The current version is Java EE 6 with Java EE 7 underway for release in 2012. Java EE 6 is designed for compatibility with a web-based environment. However, there’s a big difference between “the internet” and “the cloud” when it comes to enterprise applications. A number of technology firms have already dipped their toe in the water by implementing Java EE 6 in the cloud. For example, Oracle is playing around with open source application server GlassFish v3. The firm offered attendees at the 2011 Cloud Expo an educational session on how to deploy a Java EE 6 app in a local instance of GlassFish. The students also saw how the sample application could be deployed on common cloud infrastructures such as Amazon EC2, Elastra, and RightScale. Discussion included an explanation of how servers are dynamically provisioned in some cloud environments and the benefits and drawbacks of such an approach.
Red Hat announced the integration of JBoss Application Server 7 with OpenShift PaaS this year as well. This middleware server is compliant with Java EE 6 and may serve as a gateway for getting Java development efforts into the cloud. This setup relieves developers of responsibility for functions like stack setup, auto-scaling, and various maintenance issues. The client can rely on the service provider to handle these aspects of the job. This permits the developers to focus on coding enterprise applications that are designed to work in (and take full advantage of) a Web 3.0 environment.
Why Version 7?
In spite of early successes, the current Java EE 6 version was not actually designed with dynamic environments in mind. Oracle’s next release will be more finely tuned to the realities of the cloud (such as multi-tenancy architecture and elasticity). Java EE 7 will be suitable for both private and public cloud migration.

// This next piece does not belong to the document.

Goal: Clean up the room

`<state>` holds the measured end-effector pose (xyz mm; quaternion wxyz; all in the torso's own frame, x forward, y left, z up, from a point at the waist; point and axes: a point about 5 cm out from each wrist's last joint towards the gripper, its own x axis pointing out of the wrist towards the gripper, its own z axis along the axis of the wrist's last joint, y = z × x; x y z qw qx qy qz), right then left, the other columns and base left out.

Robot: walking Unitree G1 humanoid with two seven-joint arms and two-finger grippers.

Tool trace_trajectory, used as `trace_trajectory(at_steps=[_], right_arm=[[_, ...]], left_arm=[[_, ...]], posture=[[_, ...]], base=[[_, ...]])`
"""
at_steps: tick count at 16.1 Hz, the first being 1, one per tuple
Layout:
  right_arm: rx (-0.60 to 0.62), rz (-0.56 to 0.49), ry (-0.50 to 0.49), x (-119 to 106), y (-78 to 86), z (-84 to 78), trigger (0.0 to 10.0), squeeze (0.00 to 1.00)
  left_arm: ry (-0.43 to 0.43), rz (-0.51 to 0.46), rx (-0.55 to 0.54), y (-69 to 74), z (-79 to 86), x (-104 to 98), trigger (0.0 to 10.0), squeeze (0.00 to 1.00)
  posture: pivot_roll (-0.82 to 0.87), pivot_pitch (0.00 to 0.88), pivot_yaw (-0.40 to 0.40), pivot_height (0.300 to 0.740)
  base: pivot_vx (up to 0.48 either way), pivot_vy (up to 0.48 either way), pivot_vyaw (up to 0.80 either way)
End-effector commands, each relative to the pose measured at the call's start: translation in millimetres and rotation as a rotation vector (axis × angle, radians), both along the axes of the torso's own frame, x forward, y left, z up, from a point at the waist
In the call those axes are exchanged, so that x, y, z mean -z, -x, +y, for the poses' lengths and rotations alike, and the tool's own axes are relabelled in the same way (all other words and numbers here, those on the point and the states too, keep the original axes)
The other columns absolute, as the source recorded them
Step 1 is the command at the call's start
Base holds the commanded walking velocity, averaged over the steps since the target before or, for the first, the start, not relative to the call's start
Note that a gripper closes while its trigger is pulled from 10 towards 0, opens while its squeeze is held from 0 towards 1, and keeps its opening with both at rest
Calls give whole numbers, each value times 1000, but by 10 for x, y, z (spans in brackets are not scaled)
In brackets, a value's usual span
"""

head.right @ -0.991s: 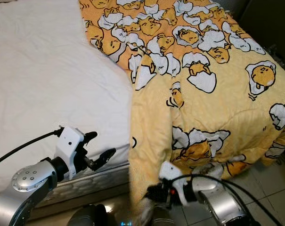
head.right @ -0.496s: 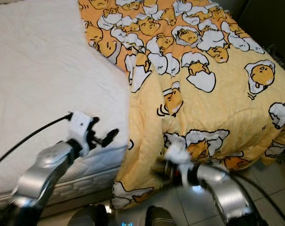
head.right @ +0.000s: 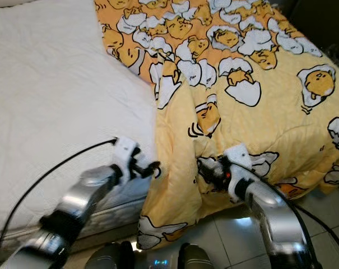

Since enterprise level consumers are still very attached to the perceived security and control offered by private clouds, this is an essential factor in targeting the big business market.
Key upgrade points include a focus on:
- Making it easy to build server-side user interfaces (JavaServer Faces)
- Java API for RESTful Web services (JAX-RS) for handling hypermedia
- Java Persistence (a critical function in object/relational mapping)
The upcoming version of Java EE is anticipated to enable easier migration to the cloud for enterprise level clients. By making the process simpler, Oracle is planning to virtually assure that a large number of businesses will decide to make the leap. Microsoft Azure has already paved the way for .net customers to migrate. With Java EE 7 in full swing, there will no longer be a significant barrier to non-Microsoft customers.